DIRECTIONS: Retype each record below word for word, pictures excluded.

MATERIALS PROVIDED:
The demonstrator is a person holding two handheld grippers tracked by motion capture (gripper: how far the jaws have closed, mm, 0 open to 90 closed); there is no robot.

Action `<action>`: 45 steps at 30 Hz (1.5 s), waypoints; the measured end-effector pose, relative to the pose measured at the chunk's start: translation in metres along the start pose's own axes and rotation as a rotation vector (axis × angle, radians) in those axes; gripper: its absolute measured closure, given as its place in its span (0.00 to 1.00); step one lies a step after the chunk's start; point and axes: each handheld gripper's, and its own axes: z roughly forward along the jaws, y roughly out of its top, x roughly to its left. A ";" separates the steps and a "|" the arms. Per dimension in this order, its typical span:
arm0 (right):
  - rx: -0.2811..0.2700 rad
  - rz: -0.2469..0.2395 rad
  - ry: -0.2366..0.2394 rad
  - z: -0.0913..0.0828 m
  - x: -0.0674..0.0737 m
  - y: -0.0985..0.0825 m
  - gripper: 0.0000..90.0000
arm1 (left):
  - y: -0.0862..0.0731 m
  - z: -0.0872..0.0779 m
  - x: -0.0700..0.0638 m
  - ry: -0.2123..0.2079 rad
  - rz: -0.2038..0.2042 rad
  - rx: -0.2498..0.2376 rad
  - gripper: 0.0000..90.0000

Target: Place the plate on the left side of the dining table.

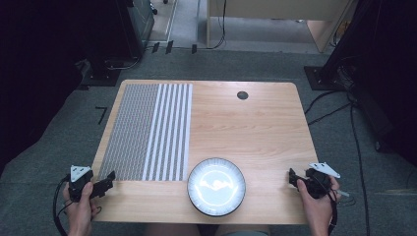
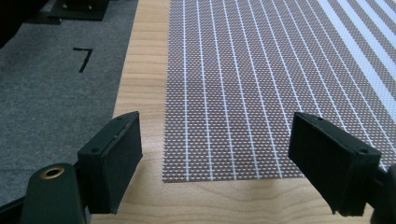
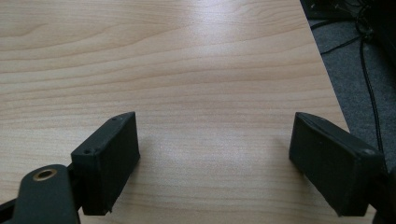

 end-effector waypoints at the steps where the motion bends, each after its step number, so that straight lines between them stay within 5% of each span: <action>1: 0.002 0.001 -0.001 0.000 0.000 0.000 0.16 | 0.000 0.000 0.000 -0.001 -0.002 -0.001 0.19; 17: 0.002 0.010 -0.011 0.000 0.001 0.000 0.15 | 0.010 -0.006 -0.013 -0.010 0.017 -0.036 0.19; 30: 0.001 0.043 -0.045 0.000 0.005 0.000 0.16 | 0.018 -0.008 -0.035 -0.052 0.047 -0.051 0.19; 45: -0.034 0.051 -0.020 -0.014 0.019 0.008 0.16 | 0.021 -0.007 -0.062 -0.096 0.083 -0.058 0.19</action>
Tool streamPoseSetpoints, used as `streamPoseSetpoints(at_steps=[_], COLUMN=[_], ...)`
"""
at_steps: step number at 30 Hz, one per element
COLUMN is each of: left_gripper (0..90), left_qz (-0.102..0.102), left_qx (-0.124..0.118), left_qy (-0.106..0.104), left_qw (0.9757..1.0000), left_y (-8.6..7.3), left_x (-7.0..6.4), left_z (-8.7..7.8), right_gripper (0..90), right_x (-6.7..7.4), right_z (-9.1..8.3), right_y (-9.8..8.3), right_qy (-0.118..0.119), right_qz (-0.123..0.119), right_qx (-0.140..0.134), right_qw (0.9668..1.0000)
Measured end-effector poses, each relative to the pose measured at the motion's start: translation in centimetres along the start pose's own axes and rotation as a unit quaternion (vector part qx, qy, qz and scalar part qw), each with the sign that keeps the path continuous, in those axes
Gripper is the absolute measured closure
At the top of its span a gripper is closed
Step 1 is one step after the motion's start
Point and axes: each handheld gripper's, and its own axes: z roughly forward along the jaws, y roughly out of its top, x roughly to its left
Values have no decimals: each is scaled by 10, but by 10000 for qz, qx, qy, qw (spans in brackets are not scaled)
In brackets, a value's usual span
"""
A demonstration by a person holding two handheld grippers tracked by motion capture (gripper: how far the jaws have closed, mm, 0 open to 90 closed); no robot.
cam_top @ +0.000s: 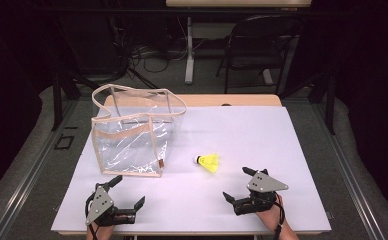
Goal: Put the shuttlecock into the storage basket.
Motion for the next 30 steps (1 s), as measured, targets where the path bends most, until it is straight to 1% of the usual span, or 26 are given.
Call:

ANSWER BOX:
The demonstrator is a person holding two handheld grippers tracked by motion capture (gripper: how far the jaws have closed, mm, 0 open to 90 closed); there is no robot.

Action `<action>`: 45 steps at 30 Hz (1.5 s), waypoints; the measured end-effector pose, relative to the pose measured at the chunk's start: translation in metres along the start pose's own axes and rotation as a rotation vector (axis × angle, radians) in those axes; gripper: its absolute measured closure, given as its place in its span (0.00 to 1.00); step one lies a step after the chunk's start; point and axes: each handheld gripper's, and its own axes: z roughly forward along the jaws, y roughly out of its top, x roughly to its left. A ";" separates the steps and a "|" the arms. Per dimension in this order, its typical span:
arm0 (right):
  - rx: -0.2811..0.2700 rad
  - rz: -0.2469..0.2395 rad
  - ry: -0.2366..0.2394 rad
  - z: -0.0913..0.0828 m
  - x: -0.0674..0.0737 m
  - y: -0.0985..0.0825 m
  - gripper: 0.0000..90.0000
arm1 (left):
  - y: -0.0862..0.0731 m
  - z: -0.0872..0.0779 m
  - x: -0.0700..0.0638 m
  - ry: -0.2123..0.2079 rad
  - rz: -0.2038..0.2042 rad
  - rx: -0.2498..0.2376 rad
  - gripper: 0.0000..90.0000

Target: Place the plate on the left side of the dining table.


 end-effector waypoints at the steps where the motion bends, each after its step number, so that straight lines between them stay within 5% of each span: <action>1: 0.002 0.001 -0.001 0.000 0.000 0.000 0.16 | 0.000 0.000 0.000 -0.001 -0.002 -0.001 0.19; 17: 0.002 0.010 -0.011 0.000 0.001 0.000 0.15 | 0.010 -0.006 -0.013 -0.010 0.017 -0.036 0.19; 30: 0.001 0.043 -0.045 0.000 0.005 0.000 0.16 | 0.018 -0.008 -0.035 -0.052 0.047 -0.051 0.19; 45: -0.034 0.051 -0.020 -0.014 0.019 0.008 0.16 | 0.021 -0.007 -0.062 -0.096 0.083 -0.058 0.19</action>
Tool streamPoseSetpoints, used as `streamPoseSetpoints(at_steps=[_], COLUMN=[_], ...)`
"""
at_steps: step number at 30 Hz, one per element
COLUMN is each of: left_gripper (0..90), left_qz (-0.102..0.102), left_qx (-0.124..0.118), left_qy (-0.106..0.104), left_qw (0.9757..1.0000), left_y (-8.6..7.3), left_x (-7.0..6.4), left_z (-8.7..7.8), right_gripper (0..90), right_x (-6.7..7.4), right_z (-9.1..8.3), right_y (-9.8..8.3), right_qy (-0.118..0.119), right_qz (-0.123..0.119), right_qx (-0.140..0.134), right_qw (0.9668..1.0000)
Measured end-effector poses, each relative to the pose measured at the motion's start: translation in centimetres along the start pose's own axes and rotation as a unit quaternion (vector part qx, qy, qz and scalar part qw), each with the sign that keeps the path continuous, in those axes
Gripper is the absolute measured closure
At the top of its span a gripper is closed
Step 1 is one step after the motion's start
Point and axes: each handheld gripper's, and its own axes: z roughly forward along the jaws, y roughly out of its top, x roughly to its left
Values have no decimals: each is scaled by 10, but by 10000 for qz, qx, qy, qw (spans in brackets are not scaled)
In brackets, a value's usual span
"""
A demonstration by a person holding two handheld grippers tracked by motion capture (gripper: how far the jaws have closed, mm, 0 open to 90 closed); no robot.
cam_top @ +0.000s: 
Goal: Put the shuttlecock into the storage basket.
Motion for the next 30 steps (1 s), as measured, targets where the path bends most, until it is straight to 1% of the usual span, or 26 are given.
Call:

This is the complete answer to the exercise.